Temperate (polar) air. This is air of temperate latitudes. It also distinguishes two subtypes. Continental temperate air (CTA), which forms over vast continental surfaces. In winter it is very cool and stable, the weather is usually clear with severe frosts. In summer it warms up greatly, rising currents arise in it, clouds form, rain often falls, and thunderstorms are observed. Marine temperate air (MMA) is formed in the middle latitudes over the oceans, and is transported to the continents by westerly winds and cyclones. It is characterized by high humidity and moderate temperatures. In winter, the weather brings cloudy weather, heavy rainfall and increased temperatures (thaws). In summer it also brings large clouds and rain; the temperature decreases during its invasion.

Temperate air penetrates into polar, as well as subtropical and tropical latitudes.

Tropical air is formed in tropical and subtropical latitudes, and in summer - in continental regions in the south of temperate latitudes. There are two subtypes of tropical air. Continental tropical air (CTA) is formed over land and is characterized by high temperatures, dryness and dustiness. Tropical marine air (mTa) is formed over tropical waters (tropical ocean zones) and is characterized by high temperature and humidity.

Tropical air penetrates into temperate and equatorial latitudes.

Equatorial air is formed in the equatorial zone from tropical air brought by the trade winds. It is characterized by high temperatures and high humidity throughout the year. In addition, these qualities are preserved both over land and over the sea, therefore equatorial air is not divided into marine and continental subtypes.

Air masses are in continuous movement. Moreover, if air masses move to higher latitudes or to a colder surface, they are called warm, as they bring warming. Air masses moving to lower latitudes or to a warmer surface are called cold. They bring cold weather.

Moving to other geographical areas, air masses gradually change their properties, primarily temperature and humidity, i.e. transform into air masses of another type.
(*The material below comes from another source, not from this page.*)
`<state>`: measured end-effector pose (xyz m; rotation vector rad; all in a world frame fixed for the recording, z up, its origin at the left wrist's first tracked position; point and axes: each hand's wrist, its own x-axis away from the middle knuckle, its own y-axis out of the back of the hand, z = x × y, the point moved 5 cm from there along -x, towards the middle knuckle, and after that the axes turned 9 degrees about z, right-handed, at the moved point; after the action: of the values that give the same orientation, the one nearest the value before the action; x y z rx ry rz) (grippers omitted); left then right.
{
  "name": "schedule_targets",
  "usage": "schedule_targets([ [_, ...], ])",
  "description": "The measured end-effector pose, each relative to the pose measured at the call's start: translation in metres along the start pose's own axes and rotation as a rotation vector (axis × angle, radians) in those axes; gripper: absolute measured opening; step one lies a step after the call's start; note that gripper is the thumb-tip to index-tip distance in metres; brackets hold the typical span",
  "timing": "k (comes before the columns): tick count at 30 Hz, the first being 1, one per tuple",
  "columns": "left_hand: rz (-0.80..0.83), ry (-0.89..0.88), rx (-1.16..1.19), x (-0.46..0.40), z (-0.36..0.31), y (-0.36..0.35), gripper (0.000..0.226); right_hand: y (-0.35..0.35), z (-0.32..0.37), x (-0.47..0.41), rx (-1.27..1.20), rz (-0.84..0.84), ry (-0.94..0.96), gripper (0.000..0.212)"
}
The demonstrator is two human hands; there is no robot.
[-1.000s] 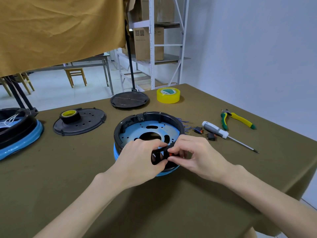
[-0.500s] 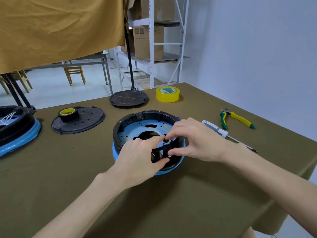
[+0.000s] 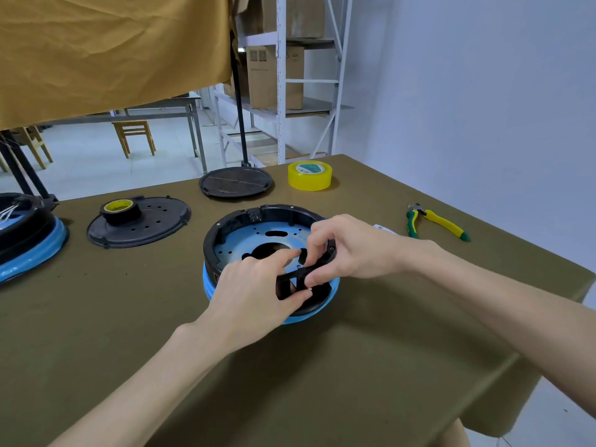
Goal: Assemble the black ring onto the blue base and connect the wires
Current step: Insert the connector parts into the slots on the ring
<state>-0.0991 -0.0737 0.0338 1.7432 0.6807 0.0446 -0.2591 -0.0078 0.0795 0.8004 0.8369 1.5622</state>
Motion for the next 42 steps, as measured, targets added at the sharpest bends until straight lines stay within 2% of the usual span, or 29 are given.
schedule_targets([
  [7,-0.038,0.014,-0.005,0.001,-0.004,0.002,0.057,-0.009,0.004,0.013,0.064,-0.181,0.073,0.017],
  [12,0.014,0.063,-0.01,-0.004,-0.002,0.002,0.048,-0.005,0.001,0.008,-0.026,-0.145,0.071,0.014],
  [17,0.033,0.047,-0.026,-0.004,0.0,0.004,0.049,0.0,-0.018,0.014,-0.167,-0.132,0.075,0.013],
  [21,-0.029,0.057,-0.021,-0.007,-0.002,0.005,0.052,-0.003,-0.028,0.016,-0.208,-0.196,0.088,0.015],
  [25,-0.065,0.059,-0.003,-0.008,-0.003,0.005,0.044,-0.001,-0.03,0.009,-0.236,-0.191,0.101,0.014],
  [29,-0.086,0.044,-0.004,-0.007,-0.001,0.003,0.055,-0.007,-0.03,0.007,-0.165,-0.174,0.112,0.018],
  [35,-0.061,0.045,-0.011,-0.008,0.001,0.0,0.069,-0.005,-0.036,0.004,-0.201,-0.18,0.104,0.018],
  [39,-0.109,0.047,-0.065,-0.008,-0.004,0.0,0.066,-0.018,-0.041,0.013,-0.225,-0.269,0.091,0.022],
  [41,-0.131,0.041,-0.095,-0.006,-0.008,0.002,0.062,-0.025,-0.048,0.026,-0.262,-0.433,0.08,0.021],
  [42,-0.134,0.039,-0.096,-0.005,-0.008,0.002,0.062,-0.024,-0.054,0.036,-0.284,-0.581,0.055,0.017],
])
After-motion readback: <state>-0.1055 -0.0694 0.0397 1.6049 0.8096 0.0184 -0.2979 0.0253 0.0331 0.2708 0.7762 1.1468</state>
The process of transforming air masses from one type to another under the influence of local conditions is called transformation. For example, tropical air, penetrating towards the equator and into temperate latitudes, is transformed, respectively, into equatorial and temperate air. Temperate sea air, once in the depths of the continents, cools in winter, heats up in summer and always dries out, turning into continental temperate air.

All air masses are interconnected in the process of their constant movement, in the process of general circulation of the troposphere.